[Start of Attachment]

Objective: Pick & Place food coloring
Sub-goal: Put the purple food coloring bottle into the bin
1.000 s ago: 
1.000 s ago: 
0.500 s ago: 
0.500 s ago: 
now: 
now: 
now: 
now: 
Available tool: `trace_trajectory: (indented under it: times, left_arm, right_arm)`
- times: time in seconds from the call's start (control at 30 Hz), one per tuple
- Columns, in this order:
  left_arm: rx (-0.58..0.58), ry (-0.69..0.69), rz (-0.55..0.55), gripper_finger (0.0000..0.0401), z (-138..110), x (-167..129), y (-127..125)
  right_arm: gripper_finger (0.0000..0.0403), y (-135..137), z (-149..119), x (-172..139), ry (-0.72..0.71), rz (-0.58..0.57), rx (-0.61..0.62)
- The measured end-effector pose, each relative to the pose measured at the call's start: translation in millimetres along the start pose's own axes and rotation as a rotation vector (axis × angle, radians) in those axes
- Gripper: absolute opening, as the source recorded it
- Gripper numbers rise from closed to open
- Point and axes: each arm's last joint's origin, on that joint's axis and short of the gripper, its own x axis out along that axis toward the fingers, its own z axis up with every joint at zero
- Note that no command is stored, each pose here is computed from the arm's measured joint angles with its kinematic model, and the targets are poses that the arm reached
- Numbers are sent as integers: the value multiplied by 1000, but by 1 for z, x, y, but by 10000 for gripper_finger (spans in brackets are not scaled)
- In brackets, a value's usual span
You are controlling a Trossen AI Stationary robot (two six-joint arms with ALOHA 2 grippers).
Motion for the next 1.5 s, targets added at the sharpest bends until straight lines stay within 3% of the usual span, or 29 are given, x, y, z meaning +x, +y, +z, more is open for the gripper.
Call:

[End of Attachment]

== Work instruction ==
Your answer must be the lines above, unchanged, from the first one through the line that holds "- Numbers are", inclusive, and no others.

== Solution for this problem ==
Objective: Pick & Place food coloring
Sub-goal: Put the purple food coloring bottle into the bin
1.000 s ago: 
1.000 s ago: 
0.500 s ago: 
0.500 s ago: 
now: 
now: 
now: 
now: 
Available tool: `trace_trajectory: (indented under it: times, left_arm, right_arm)`
- times: time in seconds from the call's start (control at 30 Hz), one per tuple
- Columns, in this order:
  left_arm: rx (-0.58..0.58), ry (-0.69..0.69), rz (-0.55..0.55), gripper_finger (0.0000..0.0401), z (-138..110), x (-167..129), y (-127..125)
  right_arm: gripper_finger (0.0000..0.0403), y (-135..137), z (-149..119), x (-172..139), ry (-0.72..0.71), rz (-0.58..0.57), rx (-0.61..0.62)
- The measured end-effector pose, each relative to the pose measured at the call's start: translation in millimetres along the start pose's own axes and rotation as a rotation vector (axis × angle, radians) in those axes
- Gripper: absolute opening, as the source recorded it
- Gripper numbers rise from closed to open
- Point and axes: each arm's last joint's origin, on that joint's axis and short of the gripper, its own x axis out along that axis toward the fingers, its own z axis up with every joint at zero
- Note that no command is stored, each pose here is computed from the arm's measured joint angles with its kinematic model, and the targets are poses that the arm reached
- Numbers are sent as integers: the value multiplied by 1000, but by 1 for z, x, y, but by 10000 for gripper_finger (spans in brackets are not scaled)

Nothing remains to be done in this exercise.